Grund für die nicht vorhandene Möglichkeit, einen Rechtsanwalt von der mündlichen Verhandlung auszuschließen, liegt auch darin, dass die Verfahrensbeteiligten gleichbehandelt werden sollen, also der Rechtsanwalt dem Staatsanwalt, den ehrenamtlichen Richtern und evtl. dem Protokollführer gleichgestellt wird. Der Rechtsanwalt ist Organ der Rechtspflege wie auch die übrigen genannten Verfahrensbeteiligten und soll damit in seiner Rechtstellung ebenso wenig beeinträchtigt werden können wie die übrigen Personengruppen.
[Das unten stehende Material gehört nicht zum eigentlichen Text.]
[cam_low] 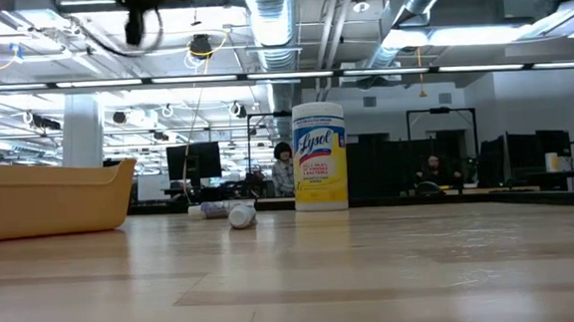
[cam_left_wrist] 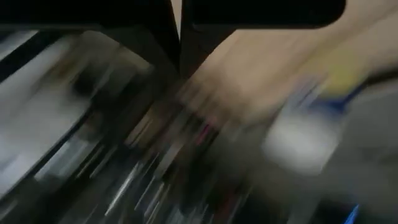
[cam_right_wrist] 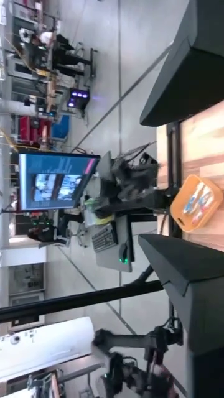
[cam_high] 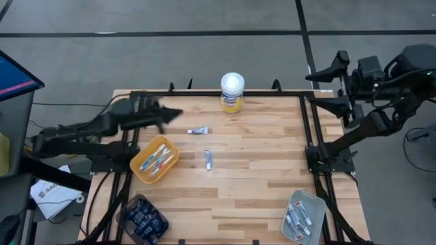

§ 176 GVG gibt damit dem Vorsitzenden das Recht, das Nichttragen der Robe zu rügen und darauf hinzuwirken, dass eine solche angelegt wird, sofern von einer Verpflichtung zum Robetragen ausgegangen werden kann, rechtfertigt es jedoch nicht, weitergehende Ordnungsmaßnahmen durchzuführen. Ob das Arbeitsgericht eine Vertagung in Betracht ziehen durfte, um die Einleitung und Durchführung von Maßnahmen abzuwarten, die durch die Rechtsanwaltskammer durchgeführt werden können entsprechend der Berufsordnung der Rechtsanwälte (BORA), ist hier nicht zu entscheiden (vgl. Kissel, aaO., § 176 Rdnrn. 41 – 43, Bundesverfassungsgericht, aaO., BGH, Beschluss vom 11.02.1998, Az. 3 StE 7/94 – 1) (2) StB 3/98 in NJW 98, 1420, OLG Karlsruhe, Beschluss vom 25.08.1976, Az. 2 Ws 143/76 in NJW 77, 309 – 311 OLG Braunschweig, Beschluss vom 27.04.1995, Az. 1 W 12/95 in NJW 1995, 2113 – 2115, OLG München, Beschluss vom 14.07.2006, Az. 2 WS 679/06 in NJW 2006, 3079 – 3080).

2.
Aber auch für den Fall, dass § 176 GVG eine ausreichende Ermächtigungsgrundlage darstellte, ist der Ausschluss aus der mündlichen Verhandlung des Beschwerdeführers nicht gerechtfertigt. Zu den sitzungspolizeilichen Maßnahmen im Sinne des § 176 GVG gehören diejenigen, die die Aufrechterhaltung der Ordnung in der Sitzung betreffen. Dazu gehört der störungsfreie äußere Ablauf der Sitzung, die ungehinderte Entscheidungsfindung samt allen dazu erforderlichen Beiträgen einschließlich der Prozessbevollmächtigten, schließlich der Schutz des allgemeinen Persönlichkeitsrechtes der Beteiligten. Betroffen ist damit die äußere Ordnung, also die Sicherung des äußeren Ablaufs der Verhandlung und der Ruhe und Sachlichkeit, die eine objektive Prüfung aller entscheidungsrelevanten Umstände ermöglichen, die Aufmerksamkeit der Anwesenden in der öffentlichen Verhandlung nicht beeinträchtigt und allgemein deren gebührlichen Ablauf sichern (vgl. Kissel, aaO., § 176 Rdnr. 1 m.w.Nachw.).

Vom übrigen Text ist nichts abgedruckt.